CHALIAPIN Fedor (C-35)

13/02/1873, Kazan, Russia - 12/04/1938, Paris, France

Russian singer (bass). Chaliapin had no professional education. From the age of 12 he participated in choirs and small theatrical entertainments, wandered around the cities of the Volga region, Central Asia and Transcaucasia. Since 1893 - on the professional stage, since 1899 - the leading soloist of the Bolshoi Theater, often sang on the stage of the Mariinsky Theater (St. Petersburg). In 1901-1914, he made several tours in Europe and America, which brought him fame as the greatest singer of the actor's warehouse. He sang in the largest theaters in the world.

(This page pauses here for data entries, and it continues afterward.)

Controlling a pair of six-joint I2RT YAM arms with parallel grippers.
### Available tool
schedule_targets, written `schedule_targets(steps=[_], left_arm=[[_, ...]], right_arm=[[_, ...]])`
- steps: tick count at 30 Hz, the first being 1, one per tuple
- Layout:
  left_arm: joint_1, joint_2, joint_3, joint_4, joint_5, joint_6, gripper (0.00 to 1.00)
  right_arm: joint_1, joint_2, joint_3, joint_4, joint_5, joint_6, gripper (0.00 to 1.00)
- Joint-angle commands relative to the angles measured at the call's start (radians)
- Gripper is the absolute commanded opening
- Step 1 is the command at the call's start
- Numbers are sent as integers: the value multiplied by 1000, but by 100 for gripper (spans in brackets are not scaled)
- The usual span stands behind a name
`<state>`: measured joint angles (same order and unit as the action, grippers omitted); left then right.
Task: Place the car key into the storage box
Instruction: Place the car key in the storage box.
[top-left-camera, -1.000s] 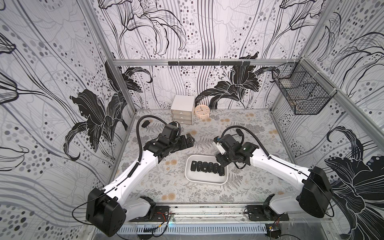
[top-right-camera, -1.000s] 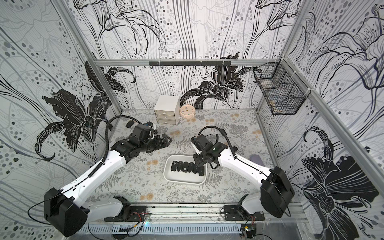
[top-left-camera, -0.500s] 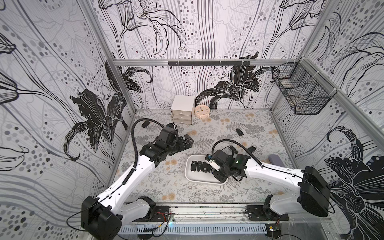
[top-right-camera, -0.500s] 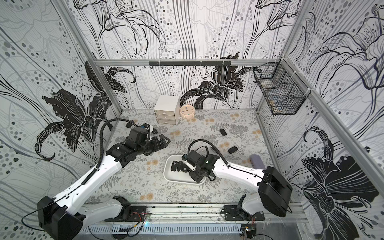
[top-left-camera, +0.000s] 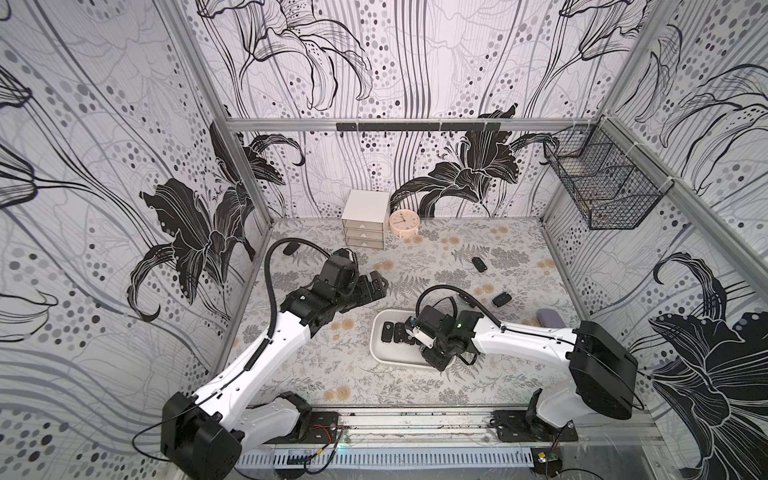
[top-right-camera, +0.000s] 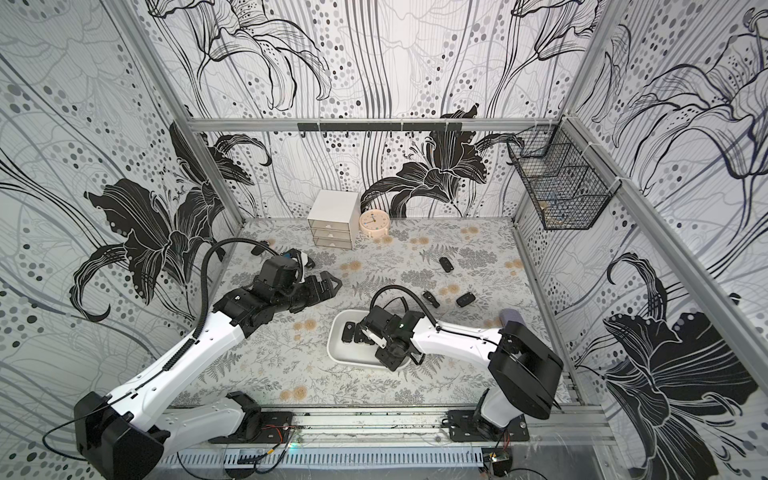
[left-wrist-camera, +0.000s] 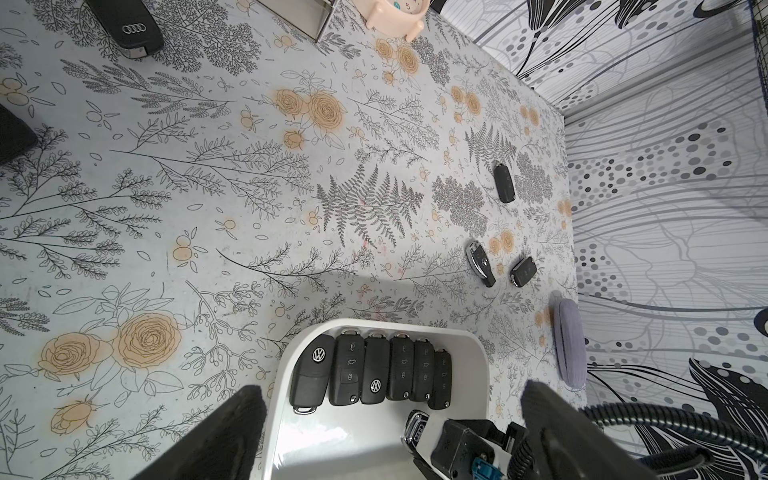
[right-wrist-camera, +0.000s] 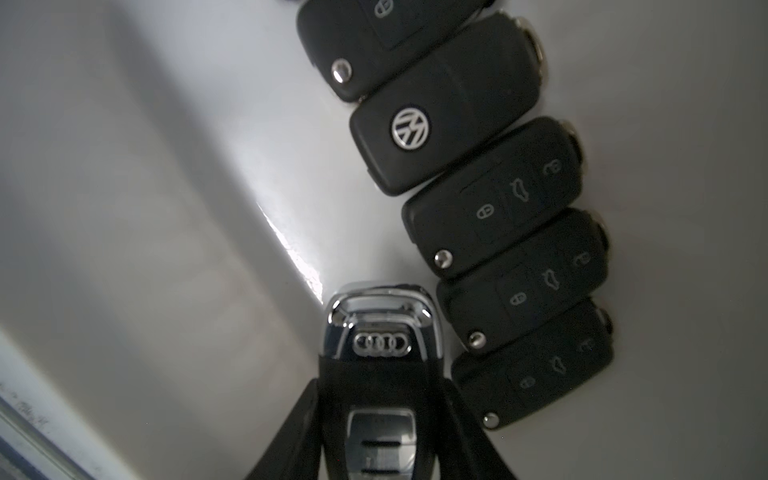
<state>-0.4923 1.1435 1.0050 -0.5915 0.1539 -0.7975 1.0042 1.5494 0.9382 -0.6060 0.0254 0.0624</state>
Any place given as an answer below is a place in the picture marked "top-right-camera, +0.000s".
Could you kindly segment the black mercedes key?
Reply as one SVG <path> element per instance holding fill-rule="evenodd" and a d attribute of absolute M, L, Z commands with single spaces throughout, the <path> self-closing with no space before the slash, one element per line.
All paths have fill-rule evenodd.
<path fill-rule="evenodd" d="M 434 294 L 433 294 L 433 293 L 431 293 L 430 291 L 424 291 L 424 292 L 422 293 L 422 297 L 423 297 L 425 300 L 427 300 L 427 301 L 430 303 L 430 305 L 431 305 L 433 308 L 435 308 L 435 309 L 438 309 L 438 308 L 440 307 L 440 303 L 439 303 L 439 301 L 438 301 L 438 300 L 437 300 L 437 298 L 434 296 Z"/>

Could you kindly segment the white rectangular storage tray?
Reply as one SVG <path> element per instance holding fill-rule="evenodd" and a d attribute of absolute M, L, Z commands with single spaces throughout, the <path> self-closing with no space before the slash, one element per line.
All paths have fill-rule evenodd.
<path fill-rule="evenodd" d="M 342 329 L 346 322 L 354 322 L 357 325 L 368 315 L 368 310 L 347 309 L 334 318 L 327 340 L 327 353 L 336 363 L 361 368 L 387 369 L 387 366 L 376 356 L 379 350 L 389 344 L 383 336 L 374 335 L 371 339 L 362 334 L 363 340 L 353 343 L 341 341 Z"/>

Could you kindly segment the black flip key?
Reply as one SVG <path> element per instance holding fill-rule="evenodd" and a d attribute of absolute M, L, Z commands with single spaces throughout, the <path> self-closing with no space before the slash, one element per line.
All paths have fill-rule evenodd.
<path fill-rule="evenodd" d="M 342 329 L 341 341 L 343 343 L 353 343 L 355 340 L 356 324 L 354 322 L 346 322 Z"/>
<path fill-rule="evenodd" d="M 456 304 L 459 307 L 464 308 L 475 301 L 476 301 L 476 296 L 471 292 L 467 292 L 456 299 Z"/>
<path fill-rule="evenodd" d="M 446 273 L 450 273 L 454 270 L 454 266 L 447 257 L 440 257 L 438 259 L 440 266 Z"/>

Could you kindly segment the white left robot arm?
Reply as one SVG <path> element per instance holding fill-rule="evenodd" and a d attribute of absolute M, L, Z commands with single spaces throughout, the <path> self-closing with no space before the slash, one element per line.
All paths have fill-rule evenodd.
<path fill-rule="evenodd" d="M 272 434 L 283 443 L 278 427 L 269 427 L 261 406 L 243 392 L 195 408 L 171 404 L 276 314 L 297 314 L 337 295 L 341 280 L 327 271 L 305 274 L 310 261 L 298 251 L 267 259 L 249 286 L 226 293 L 201 327 L 144 371 L 106 395 L 81 398 L 74 407 L 79 454 L 106 479 L 142 479 L 165 457 L 202 442 L 253 443 Z"/>

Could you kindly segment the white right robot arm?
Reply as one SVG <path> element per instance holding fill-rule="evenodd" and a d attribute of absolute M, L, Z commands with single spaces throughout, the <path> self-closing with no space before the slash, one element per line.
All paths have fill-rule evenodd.
<path fill-rule="evenodd" d="M 439 322 L 418 310 L 402 315 L 374 306 L 357 330 L 376 346 L 375 358 L 391 371 L 405 359 L 417 363 L 441 355 L 486 369 L 495 385 L 481 395 L 473 413 L 477 430 L 495 434 L 525 415 L 547 420 L 557 406 L 563 362 L 521 320 L 496 329 Z"/>

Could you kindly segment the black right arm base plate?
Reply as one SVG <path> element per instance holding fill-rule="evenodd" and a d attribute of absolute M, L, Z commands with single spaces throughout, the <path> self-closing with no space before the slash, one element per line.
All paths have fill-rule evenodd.
<path fill-rule="evenodd" d="M 499 387 L 487 389 L 473 409 L 448 410 L 441 425 L 457 443 L 526 442 L 530 439 L 527 419 Z"/>

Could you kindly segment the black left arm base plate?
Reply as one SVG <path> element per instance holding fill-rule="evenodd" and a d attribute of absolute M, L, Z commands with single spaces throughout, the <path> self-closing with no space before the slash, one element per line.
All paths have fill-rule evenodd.
<path fill-rule="evenodd" d="M 265 412 L 255 400 L 241 391 L 230 392 L 226 398 L 238 404 L 244 418 L 232 434 L 211 438 L 210 443 L 281 445 L 288 442 L 288 433 L 293 426 L 292 412 Z"/>

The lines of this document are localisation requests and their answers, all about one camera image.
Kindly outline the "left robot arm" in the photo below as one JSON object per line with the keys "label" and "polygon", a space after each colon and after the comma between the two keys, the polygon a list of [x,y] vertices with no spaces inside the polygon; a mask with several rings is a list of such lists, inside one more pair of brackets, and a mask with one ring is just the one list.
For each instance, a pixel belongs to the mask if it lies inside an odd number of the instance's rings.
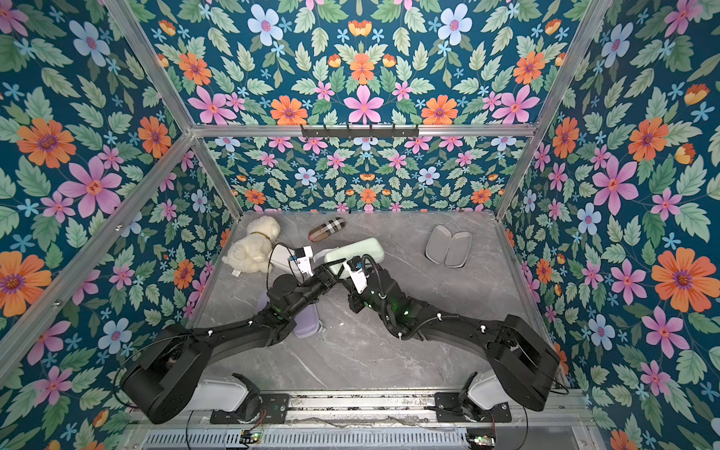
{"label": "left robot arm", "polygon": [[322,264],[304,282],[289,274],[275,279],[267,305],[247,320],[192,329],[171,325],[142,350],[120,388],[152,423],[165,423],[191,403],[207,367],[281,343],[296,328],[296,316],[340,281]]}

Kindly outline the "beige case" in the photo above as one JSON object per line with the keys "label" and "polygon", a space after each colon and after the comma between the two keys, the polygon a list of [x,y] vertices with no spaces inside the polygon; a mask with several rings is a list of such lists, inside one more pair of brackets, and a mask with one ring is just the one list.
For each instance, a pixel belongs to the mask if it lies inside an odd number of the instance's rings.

The highest achievements of F. Chaliapin's roles are considered to be Mephistopheles in S. Gounod's Faust, Boris Godunov in M.P. Mussorgsky's opera of the same name, Ivan Susanin in M.I. Glinka's Life for the Tsar, Don Basilio in J. Rossini's The Barber of Seville. Initially, he sincerely sympathized with the revolutionary movement in Russia, considered himself a participant in it, but became disillusioned with the policy of the communist authorities and left Soviet Russia in 1922. On August 24, 1927, by a decree of the SNK of the RSFSR, he was deprived of the right to return to the USSR. In emigration, he toured a lot and successfully around the world, performing in opera and concerts of chamber vocal music (repertoire – up to 400 works of various kinds, mainly chamber and folk song genres). He acted as an opera director, starred in films, was a talented sculptor, painter, graphic artist, had a literary gift, author of the memoirs "Mask and Soul" (1932). In 1918, he was the first Soviet artist to be awarded the title of People's Artist of the Republic.